(Data shown begins)
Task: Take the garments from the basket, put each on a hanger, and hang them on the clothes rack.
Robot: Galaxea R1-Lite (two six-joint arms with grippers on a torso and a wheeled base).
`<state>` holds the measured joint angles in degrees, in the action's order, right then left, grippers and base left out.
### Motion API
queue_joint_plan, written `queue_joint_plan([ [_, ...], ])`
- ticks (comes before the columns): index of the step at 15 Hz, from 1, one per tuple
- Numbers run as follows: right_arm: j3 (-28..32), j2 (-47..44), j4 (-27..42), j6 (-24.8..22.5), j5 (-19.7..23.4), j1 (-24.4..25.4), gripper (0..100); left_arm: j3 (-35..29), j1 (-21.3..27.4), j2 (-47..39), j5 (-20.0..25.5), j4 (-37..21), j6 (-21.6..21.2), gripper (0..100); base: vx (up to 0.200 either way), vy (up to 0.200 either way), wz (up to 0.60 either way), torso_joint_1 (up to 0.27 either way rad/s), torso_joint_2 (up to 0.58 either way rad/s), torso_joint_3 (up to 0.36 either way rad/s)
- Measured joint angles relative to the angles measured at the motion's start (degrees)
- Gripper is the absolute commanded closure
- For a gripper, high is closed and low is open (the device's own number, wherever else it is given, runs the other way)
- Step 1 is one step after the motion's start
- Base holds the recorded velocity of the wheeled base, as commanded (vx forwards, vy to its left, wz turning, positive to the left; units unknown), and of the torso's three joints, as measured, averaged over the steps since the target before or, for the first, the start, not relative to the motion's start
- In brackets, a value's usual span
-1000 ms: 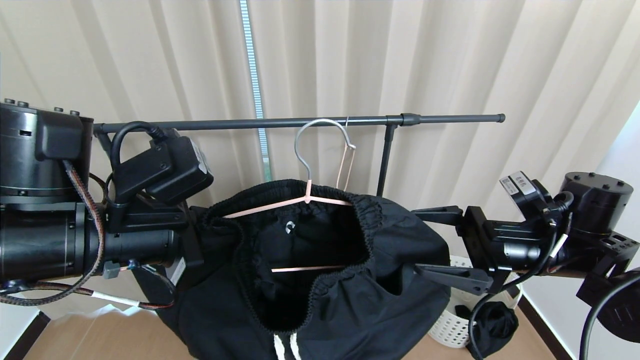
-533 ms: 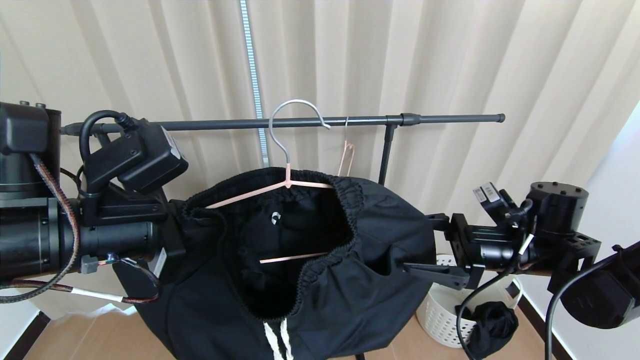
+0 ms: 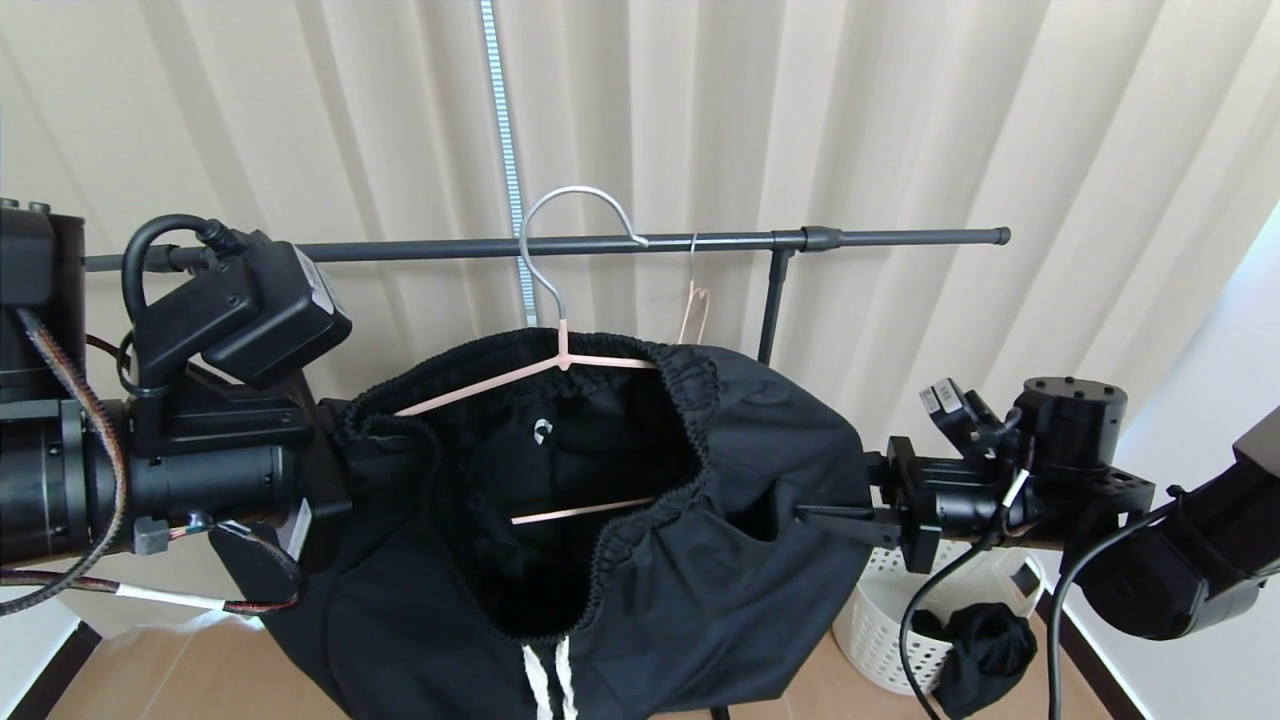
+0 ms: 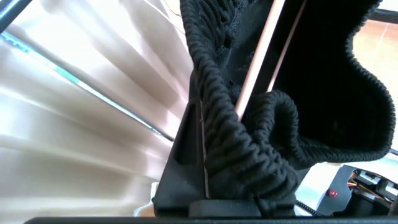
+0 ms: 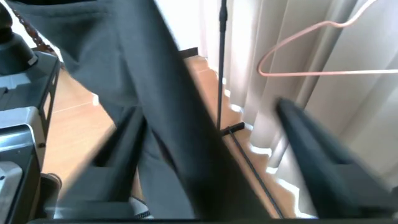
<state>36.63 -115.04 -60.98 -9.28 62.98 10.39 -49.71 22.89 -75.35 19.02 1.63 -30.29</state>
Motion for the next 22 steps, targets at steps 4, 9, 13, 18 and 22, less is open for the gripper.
queue_joint_plan([
  [4,1.2,-0.6,0.1,0.0,0.0,-2.6,100,0.9,-1.2,1.4,0.1,0.0,0.0,100,0.0,0.0,0.0,0.0,0.0,0.0],
  [9,2.9,-3.0,0.1,0.1,0.0,-4.4,100,1.5,-1.9,3.9,0.0,-0.4,1.6,100,0.0,0.0,0.0,0.0,0.0,0.0],
  [13,3.0,-3.2,0.4,0.2,0.0,-4.4,100,1.9,-2.4,4.4,0.0,-0.4,1.6,100,0.0,0.0,0.0,0.0,0.0,0.0],
  [18,1.7,-2.2,0.3,-0.5,-0.3,-4.1,0,3.5,-5.3,4.3,0.0,-0.3,1.6,100,0.0,0.0,0.0,0.0,0.0,0.0],
  [22,1.2,-1.2,0.2,-4.0,-0.4,-3.8,0,6.3,-9.2,4.0,0.0,-0.2,1.6,100,0.0,0.0,0.0,0.0,0.0,0.0],
])
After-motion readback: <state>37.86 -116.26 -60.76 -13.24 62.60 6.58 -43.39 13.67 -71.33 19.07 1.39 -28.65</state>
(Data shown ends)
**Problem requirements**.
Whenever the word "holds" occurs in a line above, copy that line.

**Solved problem**.
`<state>` holds the measured joint angles in degrees, in the action's order, right then left, grippers and base left out.
- Base holds the recorded velocity of the wheeled base, as commanded (vx forwards, vy to its left, wz turning, positive to the left; units unknown), and of the torso's three joints, as measured, averaged over the steps since the target before or, for the first, the start, not relative to the motion's start

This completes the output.